Rori Lowe

Personal information
- Born: 1 September 2001 (age 24) Bronx, New York

Sport
- Sport: Athletics
- Event: Sprint

Medal record
Representing Honduras
Women's athletics
Central American Championships
| Silver medal – second place | 2025 Managua | 100 m |

= Rori Lowe =

Honduran sprinter

Rori Lowe (born 1 September 2001) is a Honduran sprinter. She is the Honduran national record holder over 60 meters, 100 meters, 200 meters and the 4x100 meter relay. The 100 meter record was achieved while representing the country at the 2025 World Athletics Championships hosted in Tokyo, Japan.

==Biography==
Lowe was educated in the United States and attended Christopher Columbus High School in the Bronx, New York City. She later competed for the University at Albany in 2019, and for Florida A&M University in 2024; recording personal best times of 11.42 seconds in the 100 meters and 23.70 seconds in the 200 meters.

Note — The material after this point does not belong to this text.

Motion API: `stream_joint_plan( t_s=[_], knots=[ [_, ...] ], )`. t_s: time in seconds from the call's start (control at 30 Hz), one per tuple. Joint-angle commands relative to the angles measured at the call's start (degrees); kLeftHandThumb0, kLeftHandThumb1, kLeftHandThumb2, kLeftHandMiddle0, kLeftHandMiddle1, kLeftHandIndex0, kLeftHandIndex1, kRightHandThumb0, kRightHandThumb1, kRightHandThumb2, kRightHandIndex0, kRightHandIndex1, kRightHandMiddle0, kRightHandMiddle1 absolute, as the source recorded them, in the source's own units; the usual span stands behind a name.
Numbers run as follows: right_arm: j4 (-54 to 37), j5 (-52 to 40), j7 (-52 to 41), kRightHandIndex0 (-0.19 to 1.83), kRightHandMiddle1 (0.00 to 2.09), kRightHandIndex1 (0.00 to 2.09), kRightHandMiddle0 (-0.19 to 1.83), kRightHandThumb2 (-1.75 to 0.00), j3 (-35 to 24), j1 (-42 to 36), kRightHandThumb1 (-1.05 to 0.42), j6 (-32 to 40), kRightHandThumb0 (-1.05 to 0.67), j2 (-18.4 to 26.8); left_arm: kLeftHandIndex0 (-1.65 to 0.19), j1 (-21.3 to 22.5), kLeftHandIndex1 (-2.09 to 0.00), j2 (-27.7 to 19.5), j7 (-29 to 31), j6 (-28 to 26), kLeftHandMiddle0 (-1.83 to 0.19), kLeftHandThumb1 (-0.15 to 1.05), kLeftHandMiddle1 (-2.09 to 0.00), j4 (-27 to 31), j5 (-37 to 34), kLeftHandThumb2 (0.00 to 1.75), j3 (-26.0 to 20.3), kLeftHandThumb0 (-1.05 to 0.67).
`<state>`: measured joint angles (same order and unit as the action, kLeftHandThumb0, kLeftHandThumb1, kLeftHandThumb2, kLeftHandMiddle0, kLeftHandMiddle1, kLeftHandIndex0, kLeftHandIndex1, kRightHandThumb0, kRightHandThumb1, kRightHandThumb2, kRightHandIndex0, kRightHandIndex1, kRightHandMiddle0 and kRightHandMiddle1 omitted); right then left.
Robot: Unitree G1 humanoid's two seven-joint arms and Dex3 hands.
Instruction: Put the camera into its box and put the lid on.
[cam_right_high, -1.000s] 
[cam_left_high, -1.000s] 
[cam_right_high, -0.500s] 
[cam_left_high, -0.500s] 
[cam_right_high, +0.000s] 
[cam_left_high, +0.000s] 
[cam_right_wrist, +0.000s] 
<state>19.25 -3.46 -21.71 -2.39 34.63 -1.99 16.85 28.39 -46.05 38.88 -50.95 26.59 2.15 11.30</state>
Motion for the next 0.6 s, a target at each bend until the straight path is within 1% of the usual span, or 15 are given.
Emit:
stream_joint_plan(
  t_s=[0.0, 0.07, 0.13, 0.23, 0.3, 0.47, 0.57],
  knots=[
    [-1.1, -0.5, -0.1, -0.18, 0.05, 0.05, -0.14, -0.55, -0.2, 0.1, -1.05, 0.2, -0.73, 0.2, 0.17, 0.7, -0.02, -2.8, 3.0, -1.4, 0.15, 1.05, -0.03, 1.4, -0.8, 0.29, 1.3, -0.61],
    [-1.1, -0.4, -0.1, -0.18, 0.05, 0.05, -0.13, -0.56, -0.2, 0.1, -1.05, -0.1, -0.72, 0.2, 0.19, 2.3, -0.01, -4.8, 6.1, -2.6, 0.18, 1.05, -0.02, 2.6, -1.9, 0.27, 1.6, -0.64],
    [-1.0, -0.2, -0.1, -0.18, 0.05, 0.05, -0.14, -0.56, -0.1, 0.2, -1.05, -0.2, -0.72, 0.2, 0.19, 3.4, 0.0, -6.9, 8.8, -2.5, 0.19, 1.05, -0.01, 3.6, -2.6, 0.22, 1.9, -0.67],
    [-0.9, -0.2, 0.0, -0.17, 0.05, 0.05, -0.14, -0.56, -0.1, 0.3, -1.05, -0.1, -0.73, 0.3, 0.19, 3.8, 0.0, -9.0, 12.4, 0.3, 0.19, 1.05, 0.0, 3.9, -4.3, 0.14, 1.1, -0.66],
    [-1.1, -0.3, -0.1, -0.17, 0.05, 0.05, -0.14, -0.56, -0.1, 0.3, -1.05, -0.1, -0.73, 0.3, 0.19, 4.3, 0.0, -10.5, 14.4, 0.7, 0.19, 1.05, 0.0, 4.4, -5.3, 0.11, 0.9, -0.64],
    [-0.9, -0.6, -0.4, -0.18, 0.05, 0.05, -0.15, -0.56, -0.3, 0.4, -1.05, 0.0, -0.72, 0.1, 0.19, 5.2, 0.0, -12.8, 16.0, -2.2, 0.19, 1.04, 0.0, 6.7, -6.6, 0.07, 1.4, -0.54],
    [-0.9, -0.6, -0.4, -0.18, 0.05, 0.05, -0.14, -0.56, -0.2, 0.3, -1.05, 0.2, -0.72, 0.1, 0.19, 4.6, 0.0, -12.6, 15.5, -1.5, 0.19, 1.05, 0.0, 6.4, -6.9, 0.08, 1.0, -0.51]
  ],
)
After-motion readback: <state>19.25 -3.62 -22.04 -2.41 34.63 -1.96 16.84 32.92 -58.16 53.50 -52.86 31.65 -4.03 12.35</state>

In April 2025, Lowe ran underneath the Honduran national record for the 100 meters and 200 meters, running 11.78 seconds and 24.42 seconds, respectively. Lowe ran 11.43 seconds for the 100 metres on the 24 May 2025 at a meeting in Clermont in the United States, but the time was not ratified by World Athletics. From 31 July 2025, Lowe officially became eligible to represent Honduras in national representative competitions, having previously competed under the flag of the United States.

In August 2025, she won the silver medal in the 100 metres at the 2025 Central American Championships in Athletics in Nicuragua, running 11.70 seconds. She was also part of the Honduran women's 4 x 100 metres relay team alongside Kendi Rosales, Dariana Flores and Stephanie Hernandez, which set a new national record of 48.25 seconds at the Championships.

In September 2025, she competed for Honduras in the 100 metres at the 2025 World Championships in Tokyo, Japan, running a new Honduran national record time of 11.93 seconds.